The federal public health emergency for Covid-19 will be in effect for at least the next 60 days, with Department of Health and Human Services officials not yet signaling an end date.
The Biden administration has promised to give states 60 days’ notice when a decision is reached. The current declaration ends in mid-January, a time that health policy experts mark as risky for the administration to relinquish regulatory flexibility given projected increases in Covid-19 infections, the flu and the respiratory syncytial virus, or RSV.
“We’re already seeing obviously tremendous strain on the healthcare system right now,” said Wendy Parmet, a Northeastern University law professor. “We seem to be at the cusp of what might be the tripledemic. I think there’s probably a lot of concern at HHS that the situation may get worse before it gets better.”
President Joe Biden himself has remarked that the nation’s Covid response is shifting, possibly reaching an end for the emergency declaration.
Sarah Lovenheim, assistant secretary for public affairs at HHS, said in a statement Monday that the emergency “remains in effect and as HHS committed to earlier, we will provide a 60-day notice to states before any possible termination or expiration.”
Ending the emergency, a formal declaration by HHS, has far-reaching implications for health policy and the Biden administration’s efforts to slow the spread of the virus.
“Once the public health emergency is lifted and all the regulatory flexibilities start to get unwound, it would be nearly impossible to reverse course and put the genie back in the bottle,” said Larry Levitt, executive vice president for health policy at the Kaiser Family Foundation.
The emergency powers help the government put Covid vaccines on a fast track, loosen health care regulations, and greatly expand the amount of Medicaid funds going to states. Ending them means states could start removing people from their Medicaid rolls, likely leaving some uninsured.

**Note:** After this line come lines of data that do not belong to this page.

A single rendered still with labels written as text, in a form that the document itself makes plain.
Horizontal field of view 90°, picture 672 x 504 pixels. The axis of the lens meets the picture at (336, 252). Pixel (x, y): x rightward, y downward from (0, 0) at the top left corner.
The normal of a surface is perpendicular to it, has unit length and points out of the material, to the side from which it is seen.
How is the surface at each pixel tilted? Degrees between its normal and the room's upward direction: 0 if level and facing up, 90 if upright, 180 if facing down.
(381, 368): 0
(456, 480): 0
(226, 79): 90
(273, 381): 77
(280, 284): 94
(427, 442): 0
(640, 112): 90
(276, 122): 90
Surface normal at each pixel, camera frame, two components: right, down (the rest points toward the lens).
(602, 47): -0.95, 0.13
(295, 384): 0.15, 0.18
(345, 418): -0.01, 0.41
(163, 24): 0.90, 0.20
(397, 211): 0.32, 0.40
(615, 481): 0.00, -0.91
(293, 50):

“With the public health emergency extended past mid-January, there could be a debate in Congress about accelerating some of the unwinding, including the continuous coverage requirement in Medicaid. That might produce budgetary savings that could be used for other priorities,” Levitt said.
The average for daily new Covid cases in the US has remained below 50,000 since early October, less than the 80,000 average daily for this time last year, Centers for Disease Control and Prevention data show. However, public health groups and Biden administration officials have warned a wave of new cases could come this winter and that current Covid case counts could be missing those who only use at-home tests.
Should the public health emergency expire and states start dropping people from Medicaid, it would come at “the worst time for hospitals” given issues like staffing shortages and longer wait times, Parmet said.
“January is a really bad time,” she said. “The hospital system may be under significant stress.”